=== Stored data entries ===
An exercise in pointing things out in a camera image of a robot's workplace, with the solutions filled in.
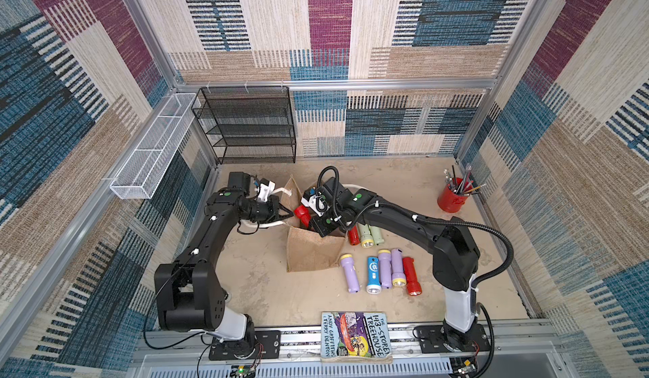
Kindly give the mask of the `light green flashlight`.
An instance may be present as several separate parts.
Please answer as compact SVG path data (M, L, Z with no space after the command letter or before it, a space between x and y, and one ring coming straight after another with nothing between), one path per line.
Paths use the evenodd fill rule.
M358 224L358 234L363 248L370 248L375 244L375 240L368 225Z
M376 246L381 246L385 244L385 238L380 228L375 226L370 226L369 230Z

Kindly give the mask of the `red pencil cup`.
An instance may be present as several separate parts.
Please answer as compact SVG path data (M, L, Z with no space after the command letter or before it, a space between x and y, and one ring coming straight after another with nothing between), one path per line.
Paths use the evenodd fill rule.
M454 182L448 182L441 194L437 198L437 204L440 209L448 213L459 212L468 199L468 194L458 192L457 188L463 182L463 178L456 177Z

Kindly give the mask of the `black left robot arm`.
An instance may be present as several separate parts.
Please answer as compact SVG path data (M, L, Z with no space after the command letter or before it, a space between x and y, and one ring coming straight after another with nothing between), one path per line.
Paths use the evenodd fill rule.
M257 232L263 225L292 217L274 191L270 180L232 172L226 187L207 199L199 229L186 249L155 270L155 308L161 329L201 331L225 343L255 345L254 323L227 307L216 265L229 234L243 221L252 223Z

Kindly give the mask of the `burlap tote bag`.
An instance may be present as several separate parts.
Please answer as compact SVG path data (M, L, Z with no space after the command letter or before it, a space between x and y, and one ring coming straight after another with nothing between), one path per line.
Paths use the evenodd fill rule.
M336 229L322 237L312 229L305 229L295 216L288 220L262 223L260 230L287 231L286 257L289 273L337 268L349 242L347 232Z

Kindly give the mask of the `white mesh wall basket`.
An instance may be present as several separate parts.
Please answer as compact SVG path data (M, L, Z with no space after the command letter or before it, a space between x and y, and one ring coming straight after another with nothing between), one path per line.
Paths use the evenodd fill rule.
M172 163L193 120L194 94L167 99L110 185L121 200L151 199Z

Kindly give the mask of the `treehouse storey book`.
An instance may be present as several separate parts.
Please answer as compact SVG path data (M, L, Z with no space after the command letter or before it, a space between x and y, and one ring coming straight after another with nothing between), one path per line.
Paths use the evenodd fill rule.
M383 312L323 312L320 327L322 361L392 362L389 327Z

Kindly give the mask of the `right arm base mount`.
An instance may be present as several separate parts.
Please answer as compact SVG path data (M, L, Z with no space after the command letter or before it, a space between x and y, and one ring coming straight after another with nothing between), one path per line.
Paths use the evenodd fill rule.
M423 354L472 353L490 351L490 335L482 324L474 322L467 332L459 332L445 323L422 325L412 331Z

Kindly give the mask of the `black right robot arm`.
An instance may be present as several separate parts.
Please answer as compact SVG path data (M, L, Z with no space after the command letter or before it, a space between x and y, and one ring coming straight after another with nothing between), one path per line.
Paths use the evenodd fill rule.
M341 230L355 224L385 229L422 247L433 260L434 279L444 287L444 345L460 351L472 344L477 324L475 279L479 249L458 218L436 219L388 202L374 192L350 192L335 177L315 187L315 204L327 226Z

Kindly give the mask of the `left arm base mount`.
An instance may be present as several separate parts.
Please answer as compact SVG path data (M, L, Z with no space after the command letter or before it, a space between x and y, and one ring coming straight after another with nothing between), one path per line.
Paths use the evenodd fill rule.
M281 338L280 330L256 330L255 333L247 333L244 339L238 341L221 341L214 338L208 358L210 361L252 361L258 357L262 360L278 359Z

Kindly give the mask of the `purple flashlight lower row left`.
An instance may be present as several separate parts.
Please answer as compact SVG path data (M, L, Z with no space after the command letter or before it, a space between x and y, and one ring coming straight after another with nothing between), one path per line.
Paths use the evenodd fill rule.
M347 291L356 294L360 291L360 283L355 268L355 261L352 254L343 254L340 257L340 265L345 273Z

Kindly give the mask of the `blue flashlight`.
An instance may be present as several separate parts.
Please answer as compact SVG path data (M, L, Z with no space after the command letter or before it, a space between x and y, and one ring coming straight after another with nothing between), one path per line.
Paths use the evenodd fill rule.
M366 291L371 295L378 295L381 290L380 283L380 262L376 256L369 256L367 259L368 283Z

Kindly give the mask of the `red flashlight row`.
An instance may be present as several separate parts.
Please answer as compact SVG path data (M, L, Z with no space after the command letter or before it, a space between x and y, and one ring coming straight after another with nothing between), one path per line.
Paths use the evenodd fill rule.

=== Work instruction ===
From the records above, copy every line that holds the word "robot".

=== Worked solution ===
An exercise in pointing things out in a camera image of a robot's workplace, with the solutions filled in.
Kindly give the mask of the `black left robot arm`.
Kindly give the mask of the `black right robot arm`.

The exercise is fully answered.